[[ Given material, beginning ]]

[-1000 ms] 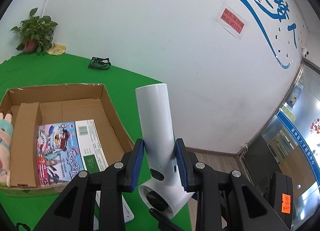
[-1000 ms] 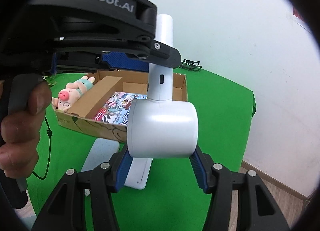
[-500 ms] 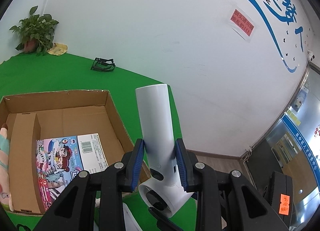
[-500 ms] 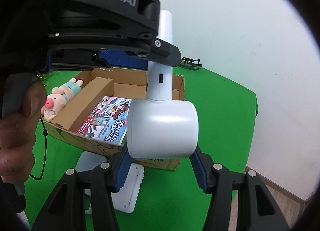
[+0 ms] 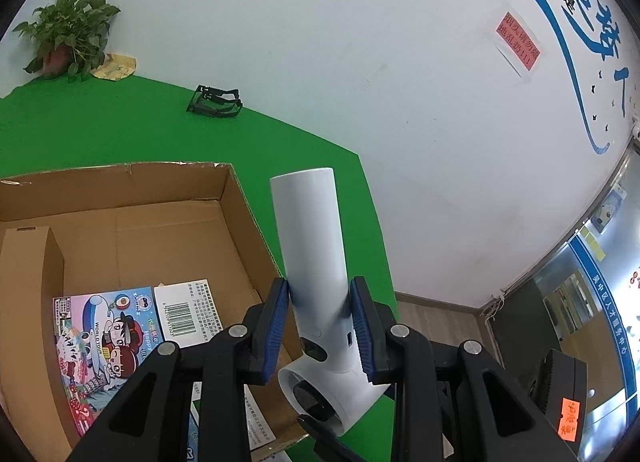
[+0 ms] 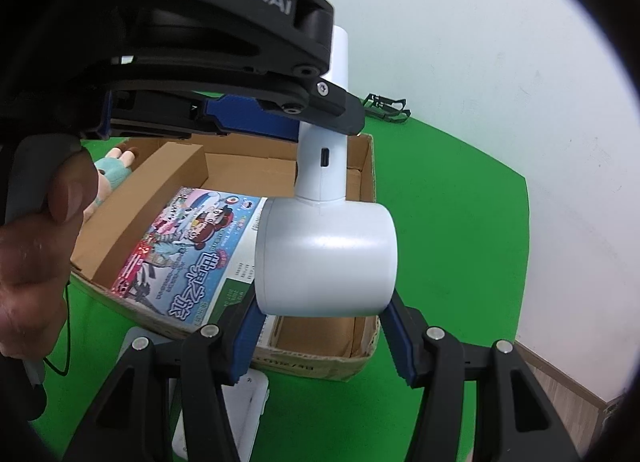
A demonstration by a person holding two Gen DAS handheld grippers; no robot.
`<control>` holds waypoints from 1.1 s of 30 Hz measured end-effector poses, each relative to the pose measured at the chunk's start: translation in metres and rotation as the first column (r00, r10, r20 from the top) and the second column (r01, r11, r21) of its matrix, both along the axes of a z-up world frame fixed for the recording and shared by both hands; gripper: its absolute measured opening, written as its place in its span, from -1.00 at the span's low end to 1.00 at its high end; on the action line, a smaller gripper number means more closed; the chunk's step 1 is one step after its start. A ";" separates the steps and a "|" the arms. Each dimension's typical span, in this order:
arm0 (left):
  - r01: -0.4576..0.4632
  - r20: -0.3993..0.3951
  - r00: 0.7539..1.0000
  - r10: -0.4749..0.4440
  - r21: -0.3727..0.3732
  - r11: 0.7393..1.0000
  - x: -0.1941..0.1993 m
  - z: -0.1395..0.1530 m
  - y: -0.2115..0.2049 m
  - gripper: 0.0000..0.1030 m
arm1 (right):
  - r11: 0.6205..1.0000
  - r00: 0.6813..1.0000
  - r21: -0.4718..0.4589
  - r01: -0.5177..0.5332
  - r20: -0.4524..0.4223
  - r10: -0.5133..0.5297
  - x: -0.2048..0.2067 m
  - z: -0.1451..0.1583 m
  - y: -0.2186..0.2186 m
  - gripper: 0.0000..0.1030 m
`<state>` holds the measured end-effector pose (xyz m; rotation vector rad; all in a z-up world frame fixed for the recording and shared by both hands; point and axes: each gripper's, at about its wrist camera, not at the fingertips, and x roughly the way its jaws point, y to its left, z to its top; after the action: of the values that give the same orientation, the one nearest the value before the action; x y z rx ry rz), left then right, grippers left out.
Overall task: Organize objects
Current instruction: 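Carry the hair dryer into the cardboard box with both tools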
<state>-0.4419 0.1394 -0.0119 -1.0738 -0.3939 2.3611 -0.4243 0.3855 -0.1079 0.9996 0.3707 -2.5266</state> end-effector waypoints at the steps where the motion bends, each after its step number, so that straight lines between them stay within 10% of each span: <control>1: 0.001 0.017 1.000 -0.001 0.007 1.000 -0.008 -0.006 -0.001 -0.44 | 1.000 1.000 0.003 0.003 0.010 -0.003 -0.005 -0.003 0.000 0.06; 18: -0.040 0.279 0.960 0.002 0.131 0.991 -0.099 -0.104 -0.023 -0.44 | 0.995 0.991 0.098 -0.003 0.135 -0.010 -0.044 -0.032 -0.013 0.07; 33: -0.006 0.384 0.923 -0.019 0.065 0.998 -0.124 -0.167 -0.003 -0.58 | 0.990 0.976 0.139 -0.017 0.217 -0.013 -0.030 -0.049 -0.025 0.12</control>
<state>-0.5654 0.1360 -0.1788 -1.5071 -0.6007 2.1078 -0.4546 0.3602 -0.1567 1.3141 0.4889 -2.3840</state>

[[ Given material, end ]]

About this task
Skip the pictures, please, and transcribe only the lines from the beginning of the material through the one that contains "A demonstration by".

Answer to this exercise
[-1000 ms] 
[-1000 ms] 
[-500 ms] 
[-500 ms] 
[+0 ms] 
[+0 ms] 
A demonstration by a person holding two Gen DAS handheld grippers; no robot.

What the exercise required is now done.